»Conde, havia para mim, com Valentine, uma felicidade infinita, imensa, desconhecida, uma felicidade demasiado grande, demasiado completa, demasiado divina para este mundo; uma vez que este mundo não ma deu, conde, devo dizer-lhe que sem Valentine não existe para mim na Terra mais do que desespero e desolação.
- Disse-te que tivesses esperança, Morrel - insistiu o conde.
- Acautele-se então, insisto também - redarguiu Morrel. - Porque o senhor tenta persuadir-me, e se me persuadir far-me-á perder a razão, porque me fará crer que posso tornar a ver Valentine.
O conde sorriu.
- Meu amigo, meu pai! - gritou Morrel, exaltado. Acautele- se, repito-lhe pela terceira vez, porque o ascendente que tem sobre mim assusta-me; tome cautela com o sentido das suas palavras, pois, como vê, os meus olhos reanimam-se e o meu coração reacende-se e renasce; acautele-se, porque me faria acreditar em coisas sobrenaturais... Obedeceria se me mandasse levantar a lousa do sepulcro da filha de Jairo; caminharia sobre as águas como o apóstolo se o senhor me fizesse sinal com a mão para caminhar sobre as águas... Acautele-se, porque obedecerei
- Tenha esperança, meu amigo - repetiu o conde.
- Ah! - exclamou Morrel, voltando a cair de toda a altura da sua exaltação no abismo da sua tristeza. - Ah, o senhor brinca comigo! Procede como essas boas mães, ou antes como essas mães egoístas que acalmam com palavras melífluas a dor dos filhos porque os seus gritos as incomodam. Não, meu amigo, não tinha razão em dizer-lhe que se acautelasse; não, não tema nada: sepultarei a minha dor com tanto cuidado no mais íntimo do meu peito, torná-la-ei tão profunda, tão secreta, que o senhor nem sequer terá de se incomodar a lamentá-la. Adeus, meu amigo, adeus! - Pelo contrário - redarguiu o conde -, a partir deste momento, Maximilien, viverás junto de mim e comigo, não me deixarás mais, e dentro de oito dias a França ficará para trás de nós.

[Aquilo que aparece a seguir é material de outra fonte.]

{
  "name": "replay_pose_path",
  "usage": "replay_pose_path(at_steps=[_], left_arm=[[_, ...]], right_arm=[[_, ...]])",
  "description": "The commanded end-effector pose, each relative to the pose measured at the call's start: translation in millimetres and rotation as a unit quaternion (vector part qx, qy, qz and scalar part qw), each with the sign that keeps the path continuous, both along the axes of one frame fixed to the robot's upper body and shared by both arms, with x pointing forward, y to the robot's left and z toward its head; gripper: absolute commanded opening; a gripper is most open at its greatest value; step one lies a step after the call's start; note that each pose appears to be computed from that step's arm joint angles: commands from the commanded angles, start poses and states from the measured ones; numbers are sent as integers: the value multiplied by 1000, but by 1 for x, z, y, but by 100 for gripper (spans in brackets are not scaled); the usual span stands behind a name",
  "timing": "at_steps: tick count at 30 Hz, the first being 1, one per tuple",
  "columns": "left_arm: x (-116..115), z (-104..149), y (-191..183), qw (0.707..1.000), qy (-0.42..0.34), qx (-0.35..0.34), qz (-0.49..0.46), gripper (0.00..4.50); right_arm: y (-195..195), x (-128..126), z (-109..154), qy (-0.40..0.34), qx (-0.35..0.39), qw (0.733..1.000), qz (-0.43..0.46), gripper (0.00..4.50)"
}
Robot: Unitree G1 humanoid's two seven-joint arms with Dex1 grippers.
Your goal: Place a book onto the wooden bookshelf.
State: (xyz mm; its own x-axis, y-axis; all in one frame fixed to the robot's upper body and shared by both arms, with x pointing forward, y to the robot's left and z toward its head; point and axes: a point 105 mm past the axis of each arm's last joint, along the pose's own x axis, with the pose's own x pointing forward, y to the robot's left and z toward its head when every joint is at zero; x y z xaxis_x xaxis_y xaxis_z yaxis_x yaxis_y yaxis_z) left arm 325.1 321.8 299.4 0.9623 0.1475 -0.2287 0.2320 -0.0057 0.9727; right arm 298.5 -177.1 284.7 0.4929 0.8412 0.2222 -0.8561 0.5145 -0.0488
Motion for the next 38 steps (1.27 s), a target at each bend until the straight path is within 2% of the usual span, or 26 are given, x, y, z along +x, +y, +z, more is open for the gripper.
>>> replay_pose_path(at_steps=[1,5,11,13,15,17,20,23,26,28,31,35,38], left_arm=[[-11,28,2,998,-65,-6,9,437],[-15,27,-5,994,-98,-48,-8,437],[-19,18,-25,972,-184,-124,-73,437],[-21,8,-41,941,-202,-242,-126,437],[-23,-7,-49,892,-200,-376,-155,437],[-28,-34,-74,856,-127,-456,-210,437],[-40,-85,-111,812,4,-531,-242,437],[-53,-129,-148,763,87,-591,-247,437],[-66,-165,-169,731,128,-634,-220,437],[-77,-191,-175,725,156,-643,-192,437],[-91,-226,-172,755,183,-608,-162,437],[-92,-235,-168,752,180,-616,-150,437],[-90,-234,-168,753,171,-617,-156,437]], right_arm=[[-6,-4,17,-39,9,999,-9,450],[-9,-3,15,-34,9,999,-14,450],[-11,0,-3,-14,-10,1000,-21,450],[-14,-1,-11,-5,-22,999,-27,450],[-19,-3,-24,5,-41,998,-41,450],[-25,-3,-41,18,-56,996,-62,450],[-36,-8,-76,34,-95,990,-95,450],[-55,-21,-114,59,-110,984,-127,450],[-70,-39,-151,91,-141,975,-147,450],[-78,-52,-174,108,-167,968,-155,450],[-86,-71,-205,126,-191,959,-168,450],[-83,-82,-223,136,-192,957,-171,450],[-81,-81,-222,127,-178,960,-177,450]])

- E continua a dizer-me que tenha esperança?
- Digo-te que tenhas esperança porque conheço um meio de te curar.
- Conde, o senhor entristece-me ainda mais, se é possível. O senhor não vê mais do que uma dor vulgar no desgosto que me feriu e julga confortar-me com um meio também vulgar, a viagem.

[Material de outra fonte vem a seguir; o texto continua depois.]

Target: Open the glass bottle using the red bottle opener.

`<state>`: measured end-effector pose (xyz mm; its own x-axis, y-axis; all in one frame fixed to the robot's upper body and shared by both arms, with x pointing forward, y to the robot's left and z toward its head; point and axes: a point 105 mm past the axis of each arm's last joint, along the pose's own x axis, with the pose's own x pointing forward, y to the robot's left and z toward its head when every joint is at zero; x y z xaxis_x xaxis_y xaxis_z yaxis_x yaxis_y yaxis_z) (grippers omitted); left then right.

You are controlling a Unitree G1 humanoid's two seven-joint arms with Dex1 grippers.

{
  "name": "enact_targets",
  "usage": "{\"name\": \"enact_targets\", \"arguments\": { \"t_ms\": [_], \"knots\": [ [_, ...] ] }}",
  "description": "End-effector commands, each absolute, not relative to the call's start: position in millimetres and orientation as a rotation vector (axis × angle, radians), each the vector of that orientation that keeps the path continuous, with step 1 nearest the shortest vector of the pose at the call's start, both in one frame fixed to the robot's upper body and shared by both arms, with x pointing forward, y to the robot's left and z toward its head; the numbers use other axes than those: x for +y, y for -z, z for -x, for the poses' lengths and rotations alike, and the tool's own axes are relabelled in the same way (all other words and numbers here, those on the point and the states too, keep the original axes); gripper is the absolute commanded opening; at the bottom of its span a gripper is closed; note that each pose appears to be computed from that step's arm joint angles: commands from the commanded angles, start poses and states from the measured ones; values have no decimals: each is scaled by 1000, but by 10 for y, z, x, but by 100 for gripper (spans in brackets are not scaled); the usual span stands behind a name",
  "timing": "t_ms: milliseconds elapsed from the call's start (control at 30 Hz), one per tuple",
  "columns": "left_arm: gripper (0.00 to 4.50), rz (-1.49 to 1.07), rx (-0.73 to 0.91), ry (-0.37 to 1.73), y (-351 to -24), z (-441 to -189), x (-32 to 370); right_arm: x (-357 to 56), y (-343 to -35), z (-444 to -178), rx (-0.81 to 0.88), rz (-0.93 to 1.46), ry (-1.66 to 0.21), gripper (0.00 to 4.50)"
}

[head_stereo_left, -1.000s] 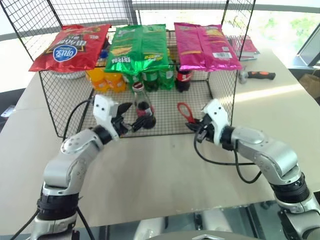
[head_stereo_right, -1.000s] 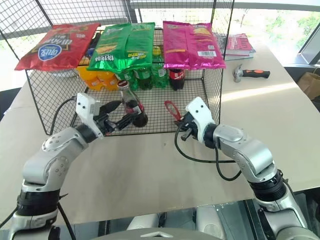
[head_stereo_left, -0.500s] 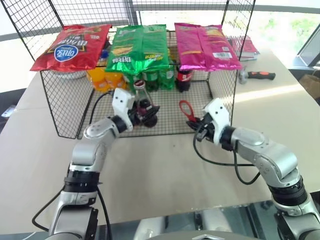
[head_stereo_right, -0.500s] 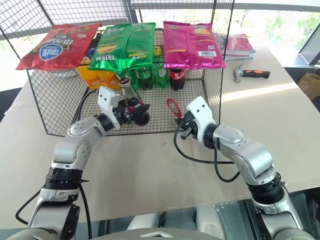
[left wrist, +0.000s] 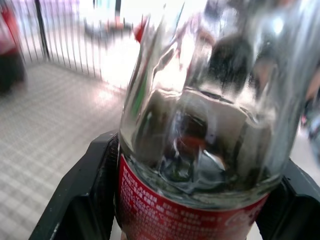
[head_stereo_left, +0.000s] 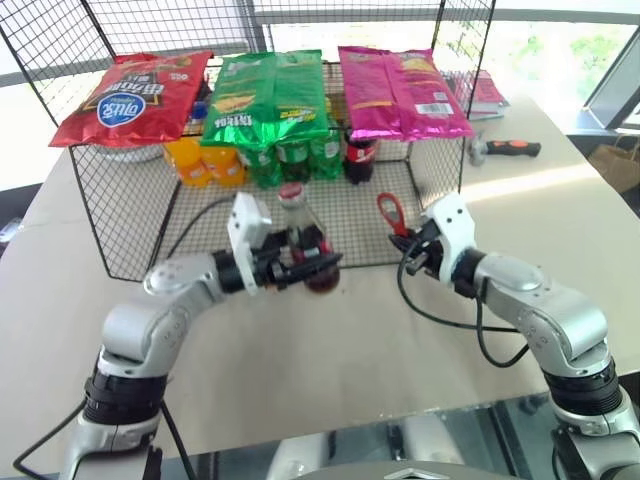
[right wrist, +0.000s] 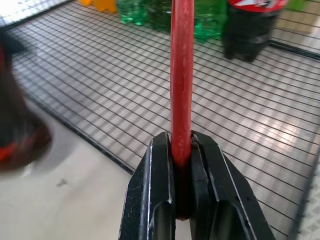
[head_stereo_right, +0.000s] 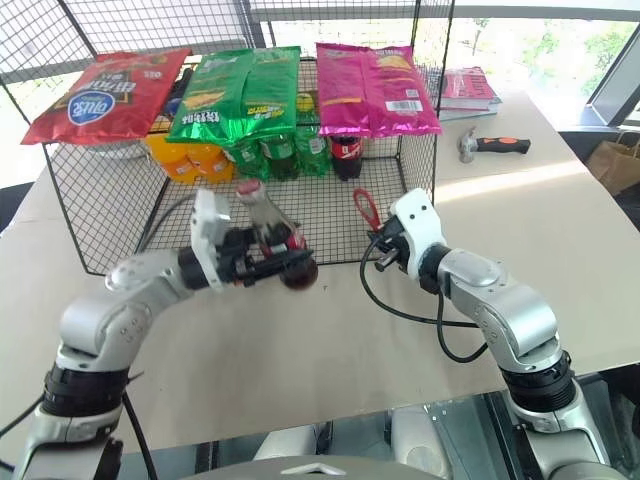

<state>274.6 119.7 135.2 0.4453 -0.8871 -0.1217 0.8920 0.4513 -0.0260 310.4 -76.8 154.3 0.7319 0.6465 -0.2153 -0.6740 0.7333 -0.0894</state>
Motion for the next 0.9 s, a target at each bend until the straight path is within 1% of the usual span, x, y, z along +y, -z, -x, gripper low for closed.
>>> {"name": "enact_targets", "arguments": {
  "t_ms": [33,100,133,200,233,600,767,900],
  "knots": [
    [279,-96,32,1129,-1355,-2656,1074,-758,-1638,-3090,117,186,-722,0],
    [279,-101,25,1128,-1321,-2634,1059,-750,-1633,-3082,116,187,-722,0],
    [359,-102,20,1126,-1315,-2630,1057,-748,-1631,-3078,116,187,-723,0],
    [405,-107,9,1124,-1308,-2621,1050,-740,-1622,-3068,116,190,-726,0],
    [445,-103,2,1121,-1314,-2621,1048,-737,-1620,-3066,115,192,-726,0],
    [445,-114,-79,1131,-1590,-2613,1072,-741,-1678,-3080,69,220,-720,0],
    [445,-118,-70,1134,-1621,-2570,1114,-692,-1859,-3012,-85,328,-769,0],
    [445,-122,-62,1130,-1623,-2560,1133,-692,-1910,-2980,-160,398,-782,0]
  ]
}}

E Morrel abanou a cabeça com desdenhosa incredulidade.
- Que queres que te diga? - perguntou Monte-Cristo. - Tenho fé nas minhas promessas, deixa-me experimentar.
- Conde, o senhor prolonga apenas a minha agonia, mais nada.
- Quer dizer, és tão fraco coração que não tens coragem de dar ao teu amigo alguns dias para a experiência que ele tenta!